Libya said Wednesday it was ready in principle to pay compensation for the 1988 airliner bombing over Lockerbie, Scotland, that killed 270 people and to address U.N. demands it accept responsibility for the attack.

Foreign Minister Mohammed Abderrahmane Chalgam, speaking after ground-breaking talks between Libyan leader Muammar Gaddafi and Britain's junior Foreign Office Minister Mike O'Brien, also said Libya wanted to formalize relations with the United States. "Regarding compensation, as a principle, yes we are going to do something on that topic," Chalgam told reporters after the talks with Gaddafi. "Regarding responsibility, we are discussing this issue ... we are ready to get rid of this obstacle," he said.

British officials said the comments represented the clearest public declaration so far that Libya was prepared to meet conditions for the lifting of sanctions imposed over its involvement in the Lockerbie bombing. The talks launched a new era in relations with the North African state which for years London said backed terrorism.
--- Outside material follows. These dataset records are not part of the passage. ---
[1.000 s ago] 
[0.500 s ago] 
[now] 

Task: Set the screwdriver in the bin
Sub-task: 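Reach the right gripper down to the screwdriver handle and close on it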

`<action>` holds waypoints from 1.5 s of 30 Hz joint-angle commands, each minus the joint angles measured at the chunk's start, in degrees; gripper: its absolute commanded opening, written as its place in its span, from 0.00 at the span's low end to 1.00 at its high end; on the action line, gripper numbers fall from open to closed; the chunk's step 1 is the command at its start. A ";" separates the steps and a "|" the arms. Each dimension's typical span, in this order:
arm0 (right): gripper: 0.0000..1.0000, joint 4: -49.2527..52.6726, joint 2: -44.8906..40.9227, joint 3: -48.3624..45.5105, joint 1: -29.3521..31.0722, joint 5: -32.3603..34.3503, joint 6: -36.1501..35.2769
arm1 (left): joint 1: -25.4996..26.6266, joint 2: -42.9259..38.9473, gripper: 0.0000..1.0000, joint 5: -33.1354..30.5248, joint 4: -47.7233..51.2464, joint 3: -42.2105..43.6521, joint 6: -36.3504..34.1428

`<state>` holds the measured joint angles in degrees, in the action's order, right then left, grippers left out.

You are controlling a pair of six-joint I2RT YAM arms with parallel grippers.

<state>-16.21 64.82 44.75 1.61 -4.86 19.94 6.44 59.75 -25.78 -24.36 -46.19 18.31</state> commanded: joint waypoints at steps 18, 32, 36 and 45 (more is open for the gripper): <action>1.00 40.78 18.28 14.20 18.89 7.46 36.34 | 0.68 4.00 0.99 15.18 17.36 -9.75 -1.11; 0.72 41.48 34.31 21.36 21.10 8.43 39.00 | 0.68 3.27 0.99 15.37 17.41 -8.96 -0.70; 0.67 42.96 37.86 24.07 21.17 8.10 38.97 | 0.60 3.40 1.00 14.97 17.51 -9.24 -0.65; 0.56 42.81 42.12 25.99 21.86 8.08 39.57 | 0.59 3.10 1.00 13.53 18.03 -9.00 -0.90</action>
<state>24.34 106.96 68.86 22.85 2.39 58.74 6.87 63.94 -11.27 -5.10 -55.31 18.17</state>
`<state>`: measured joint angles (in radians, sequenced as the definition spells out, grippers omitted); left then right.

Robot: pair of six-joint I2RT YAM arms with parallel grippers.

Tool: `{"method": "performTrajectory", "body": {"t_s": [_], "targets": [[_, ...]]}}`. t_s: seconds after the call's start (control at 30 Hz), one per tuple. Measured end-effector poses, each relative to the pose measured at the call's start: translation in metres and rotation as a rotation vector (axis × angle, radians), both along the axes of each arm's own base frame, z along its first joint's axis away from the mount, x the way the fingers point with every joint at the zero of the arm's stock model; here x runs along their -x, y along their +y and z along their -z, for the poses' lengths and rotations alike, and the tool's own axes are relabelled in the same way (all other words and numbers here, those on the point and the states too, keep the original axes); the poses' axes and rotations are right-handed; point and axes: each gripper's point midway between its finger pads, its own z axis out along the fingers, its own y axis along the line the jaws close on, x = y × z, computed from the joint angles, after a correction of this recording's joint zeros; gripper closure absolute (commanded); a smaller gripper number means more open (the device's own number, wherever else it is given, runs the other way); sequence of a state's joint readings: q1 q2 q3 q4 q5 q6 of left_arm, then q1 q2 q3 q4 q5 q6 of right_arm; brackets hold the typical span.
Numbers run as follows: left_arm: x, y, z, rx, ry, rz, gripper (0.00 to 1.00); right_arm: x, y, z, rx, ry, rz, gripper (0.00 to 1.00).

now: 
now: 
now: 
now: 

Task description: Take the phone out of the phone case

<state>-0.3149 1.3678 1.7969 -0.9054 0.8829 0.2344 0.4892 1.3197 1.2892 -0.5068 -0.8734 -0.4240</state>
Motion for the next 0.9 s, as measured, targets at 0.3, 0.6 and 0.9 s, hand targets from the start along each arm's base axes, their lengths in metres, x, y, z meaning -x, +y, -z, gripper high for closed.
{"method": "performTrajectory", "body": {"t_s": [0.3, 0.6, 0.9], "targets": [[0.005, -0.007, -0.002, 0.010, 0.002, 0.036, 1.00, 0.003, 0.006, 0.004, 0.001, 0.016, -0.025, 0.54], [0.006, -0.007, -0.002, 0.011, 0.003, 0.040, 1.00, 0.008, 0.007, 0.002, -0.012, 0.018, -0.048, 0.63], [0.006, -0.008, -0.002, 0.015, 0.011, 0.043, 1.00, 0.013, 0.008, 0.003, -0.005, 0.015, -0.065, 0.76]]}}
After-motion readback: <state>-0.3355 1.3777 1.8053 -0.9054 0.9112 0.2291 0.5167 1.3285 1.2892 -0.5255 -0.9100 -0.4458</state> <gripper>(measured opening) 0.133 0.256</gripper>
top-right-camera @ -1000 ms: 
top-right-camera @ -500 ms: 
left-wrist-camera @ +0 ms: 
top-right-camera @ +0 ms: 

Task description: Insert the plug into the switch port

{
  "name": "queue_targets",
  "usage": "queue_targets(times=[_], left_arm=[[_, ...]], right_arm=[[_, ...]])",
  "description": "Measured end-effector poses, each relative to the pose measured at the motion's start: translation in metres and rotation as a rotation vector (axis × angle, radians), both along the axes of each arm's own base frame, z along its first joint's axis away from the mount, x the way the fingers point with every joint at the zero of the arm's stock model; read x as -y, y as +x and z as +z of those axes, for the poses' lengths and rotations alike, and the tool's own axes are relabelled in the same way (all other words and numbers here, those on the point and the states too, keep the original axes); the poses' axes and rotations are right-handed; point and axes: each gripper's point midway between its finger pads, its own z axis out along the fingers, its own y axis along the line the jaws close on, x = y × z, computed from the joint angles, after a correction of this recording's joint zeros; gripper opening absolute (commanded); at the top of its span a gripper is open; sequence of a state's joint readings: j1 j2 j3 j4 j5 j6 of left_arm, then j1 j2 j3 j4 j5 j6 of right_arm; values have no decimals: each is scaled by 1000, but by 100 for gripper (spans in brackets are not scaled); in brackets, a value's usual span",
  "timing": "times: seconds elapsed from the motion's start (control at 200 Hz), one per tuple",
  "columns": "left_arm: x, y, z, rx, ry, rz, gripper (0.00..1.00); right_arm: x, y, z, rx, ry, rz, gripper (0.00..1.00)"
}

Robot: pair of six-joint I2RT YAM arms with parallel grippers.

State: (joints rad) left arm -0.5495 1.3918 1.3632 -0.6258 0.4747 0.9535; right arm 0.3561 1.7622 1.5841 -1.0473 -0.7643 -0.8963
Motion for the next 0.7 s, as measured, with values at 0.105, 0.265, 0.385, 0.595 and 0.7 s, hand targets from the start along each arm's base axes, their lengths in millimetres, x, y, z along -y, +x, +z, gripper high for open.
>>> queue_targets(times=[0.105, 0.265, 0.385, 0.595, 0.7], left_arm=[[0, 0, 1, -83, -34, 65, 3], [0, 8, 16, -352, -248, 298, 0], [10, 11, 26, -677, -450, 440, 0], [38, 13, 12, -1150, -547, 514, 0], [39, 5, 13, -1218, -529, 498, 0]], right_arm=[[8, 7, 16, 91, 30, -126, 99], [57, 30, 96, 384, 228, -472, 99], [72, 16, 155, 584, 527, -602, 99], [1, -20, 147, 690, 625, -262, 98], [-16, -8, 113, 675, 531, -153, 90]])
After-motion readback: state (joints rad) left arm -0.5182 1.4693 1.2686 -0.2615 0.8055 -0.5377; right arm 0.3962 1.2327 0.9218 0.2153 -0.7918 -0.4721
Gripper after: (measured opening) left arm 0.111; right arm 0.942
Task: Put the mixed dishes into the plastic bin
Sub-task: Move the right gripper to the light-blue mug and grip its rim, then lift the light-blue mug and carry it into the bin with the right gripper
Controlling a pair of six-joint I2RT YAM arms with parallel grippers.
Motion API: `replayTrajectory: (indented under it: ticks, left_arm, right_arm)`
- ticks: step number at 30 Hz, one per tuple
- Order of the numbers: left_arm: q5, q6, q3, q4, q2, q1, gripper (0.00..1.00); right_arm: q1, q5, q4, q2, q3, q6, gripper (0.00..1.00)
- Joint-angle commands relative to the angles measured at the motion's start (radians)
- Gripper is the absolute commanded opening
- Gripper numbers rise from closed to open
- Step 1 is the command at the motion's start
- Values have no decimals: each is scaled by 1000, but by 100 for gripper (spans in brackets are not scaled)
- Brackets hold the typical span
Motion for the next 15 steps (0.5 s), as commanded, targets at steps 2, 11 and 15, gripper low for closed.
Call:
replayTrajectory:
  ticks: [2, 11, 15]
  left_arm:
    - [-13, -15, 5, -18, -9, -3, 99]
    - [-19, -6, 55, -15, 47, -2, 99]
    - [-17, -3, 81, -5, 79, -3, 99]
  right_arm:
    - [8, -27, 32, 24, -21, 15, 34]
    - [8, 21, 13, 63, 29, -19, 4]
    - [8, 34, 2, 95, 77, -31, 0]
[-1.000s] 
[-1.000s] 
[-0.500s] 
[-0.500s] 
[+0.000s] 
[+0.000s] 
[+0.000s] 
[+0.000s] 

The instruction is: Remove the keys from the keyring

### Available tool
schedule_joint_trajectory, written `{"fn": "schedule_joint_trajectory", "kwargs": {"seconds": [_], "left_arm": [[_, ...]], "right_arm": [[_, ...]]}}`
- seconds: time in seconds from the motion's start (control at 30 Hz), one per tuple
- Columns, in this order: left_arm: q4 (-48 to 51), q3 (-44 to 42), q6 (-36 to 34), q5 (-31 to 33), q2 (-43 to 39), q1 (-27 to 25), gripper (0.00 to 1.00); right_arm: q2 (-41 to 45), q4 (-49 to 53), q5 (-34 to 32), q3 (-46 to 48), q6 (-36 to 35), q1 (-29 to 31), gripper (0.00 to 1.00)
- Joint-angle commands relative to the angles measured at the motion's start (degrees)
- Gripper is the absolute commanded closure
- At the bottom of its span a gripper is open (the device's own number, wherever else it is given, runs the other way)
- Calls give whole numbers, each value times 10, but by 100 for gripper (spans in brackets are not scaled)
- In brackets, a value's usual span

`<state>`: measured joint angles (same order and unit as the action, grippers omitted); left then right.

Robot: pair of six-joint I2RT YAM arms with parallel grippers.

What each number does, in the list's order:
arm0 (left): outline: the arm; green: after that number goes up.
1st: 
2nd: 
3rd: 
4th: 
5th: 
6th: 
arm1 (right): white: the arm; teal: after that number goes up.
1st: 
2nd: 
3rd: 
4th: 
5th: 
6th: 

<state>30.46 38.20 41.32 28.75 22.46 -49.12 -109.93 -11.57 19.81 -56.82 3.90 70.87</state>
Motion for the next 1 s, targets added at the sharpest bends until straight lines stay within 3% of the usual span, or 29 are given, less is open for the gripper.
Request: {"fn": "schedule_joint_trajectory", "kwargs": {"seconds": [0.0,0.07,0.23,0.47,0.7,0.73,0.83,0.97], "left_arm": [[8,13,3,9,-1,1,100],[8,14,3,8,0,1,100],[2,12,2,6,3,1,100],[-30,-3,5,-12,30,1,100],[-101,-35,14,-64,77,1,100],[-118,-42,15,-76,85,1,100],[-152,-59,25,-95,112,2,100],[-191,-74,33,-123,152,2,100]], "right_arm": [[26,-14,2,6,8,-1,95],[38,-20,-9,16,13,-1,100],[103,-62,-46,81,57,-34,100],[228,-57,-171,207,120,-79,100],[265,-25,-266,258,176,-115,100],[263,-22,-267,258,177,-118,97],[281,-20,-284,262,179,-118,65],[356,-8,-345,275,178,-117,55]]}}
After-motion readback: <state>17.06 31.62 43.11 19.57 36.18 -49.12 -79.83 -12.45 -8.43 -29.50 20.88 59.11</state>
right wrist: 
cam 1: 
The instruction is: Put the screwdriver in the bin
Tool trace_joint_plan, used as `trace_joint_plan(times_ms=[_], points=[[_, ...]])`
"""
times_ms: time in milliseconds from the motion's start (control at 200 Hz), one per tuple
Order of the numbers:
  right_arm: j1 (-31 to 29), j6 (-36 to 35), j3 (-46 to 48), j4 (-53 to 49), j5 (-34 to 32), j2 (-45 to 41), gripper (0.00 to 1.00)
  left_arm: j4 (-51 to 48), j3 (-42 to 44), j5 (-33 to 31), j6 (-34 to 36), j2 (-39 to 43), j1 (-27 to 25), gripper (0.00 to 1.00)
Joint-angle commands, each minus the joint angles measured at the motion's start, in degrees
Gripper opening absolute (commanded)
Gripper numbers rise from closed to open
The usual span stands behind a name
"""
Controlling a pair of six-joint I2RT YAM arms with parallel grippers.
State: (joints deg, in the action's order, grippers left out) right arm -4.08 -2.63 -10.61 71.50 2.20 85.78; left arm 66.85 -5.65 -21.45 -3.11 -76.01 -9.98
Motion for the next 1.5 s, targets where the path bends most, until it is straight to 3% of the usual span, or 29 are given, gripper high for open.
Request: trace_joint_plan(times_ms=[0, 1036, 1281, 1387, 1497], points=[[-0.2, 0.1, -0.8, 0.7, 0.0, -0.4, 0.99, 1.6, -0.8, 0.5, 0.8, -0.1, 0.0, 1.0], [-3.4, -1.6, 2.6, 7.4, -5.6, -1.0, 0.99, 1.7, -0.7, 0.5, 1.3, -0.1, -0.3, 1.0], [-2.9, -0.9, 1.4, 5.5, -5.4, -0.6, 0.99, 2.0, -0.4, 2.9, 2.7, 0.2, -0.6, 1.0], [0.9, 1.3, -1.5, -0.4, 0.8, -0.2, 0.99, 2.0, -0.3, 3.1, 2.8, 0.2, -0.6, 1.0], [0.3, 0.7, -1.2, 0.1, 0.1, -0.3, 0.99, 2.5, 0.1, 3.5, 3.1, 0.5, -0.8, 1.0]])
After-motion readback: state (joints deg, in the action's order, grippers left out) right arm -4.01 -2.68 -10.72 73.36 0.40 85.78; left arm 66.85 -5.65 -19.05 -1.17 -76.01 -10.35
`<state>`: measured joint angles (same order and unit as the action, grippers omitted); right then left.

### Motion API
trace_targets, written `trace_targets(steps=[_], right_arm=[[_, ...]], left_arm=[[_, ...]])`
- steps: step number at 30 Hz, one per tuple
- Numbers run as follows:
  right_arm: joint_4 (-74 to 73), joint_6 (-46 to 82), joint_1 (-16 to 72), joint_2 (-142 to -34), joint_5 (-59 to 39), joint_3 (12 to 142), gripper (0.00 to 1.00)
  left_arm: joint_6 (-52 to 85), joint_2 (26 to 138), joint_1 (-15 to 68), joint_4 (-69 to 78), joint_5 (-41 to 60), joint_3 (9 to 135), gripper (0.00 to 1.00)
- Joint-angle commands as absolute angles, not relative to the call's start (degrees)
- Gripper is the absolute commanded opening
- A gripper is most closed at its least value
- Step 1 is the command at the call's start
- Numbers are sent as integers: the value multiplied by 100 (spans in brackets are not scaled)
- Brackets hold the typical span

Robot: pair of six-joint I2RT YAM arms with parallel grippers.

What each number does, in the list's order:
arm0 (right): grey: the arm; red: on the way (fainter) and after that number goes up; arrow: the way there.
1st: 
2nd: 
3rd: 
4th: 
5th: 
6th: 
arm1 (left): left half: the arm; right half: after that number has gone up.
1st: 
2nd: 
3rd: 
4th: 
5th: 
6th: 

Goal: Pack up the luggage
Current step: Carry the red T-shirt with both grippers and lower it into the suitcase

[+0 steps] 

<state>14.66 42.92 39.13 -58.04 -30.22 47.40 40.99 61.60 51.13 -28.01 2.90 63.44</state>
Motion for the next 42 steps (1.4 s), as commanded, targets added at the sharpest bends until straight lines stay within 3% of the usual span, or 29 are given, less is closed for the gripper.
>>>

Chalgam also spoke of Libya's desire to improve relations not only with Britain but with the United States. "We have to extend and expand our bilateral relations with Britain and also we are completely keen to arrive at reconciliation and normalization with the U.S," he said.

O'Brien stressed to them that Libya needed to ensure full compliance with United Nations resolutions calling for Libya to accept responsibility and pay compensation to families of the victims of the bombing over Lockerbie. The Sirte talks with Gaddafi cap a cautious re-engagement between the former foes after years of hostility following the fatal shooting of a British policewoman outside Libya's London embassy, British-backed U.S. raids on Libya and the Lockerbie bombing.

"It is more likely that Libya will move away from international terrorism if it is part of the international community, and that is why I am meeting Colonel Gaddafi," he said. He rejected a comparison between Libya and Iraq, the subject of much speculation about a possible U.S.-led invasion, saying Gaddafi was clearly moving toward compliance with international law while Iraqi President Saddam Hussein was not.

United Nations sanctions on Libya were suspended after the surrender of two Libyans suspected of the Lockerbie bombing and several European countries have since begun strengthening ties with Tripoli.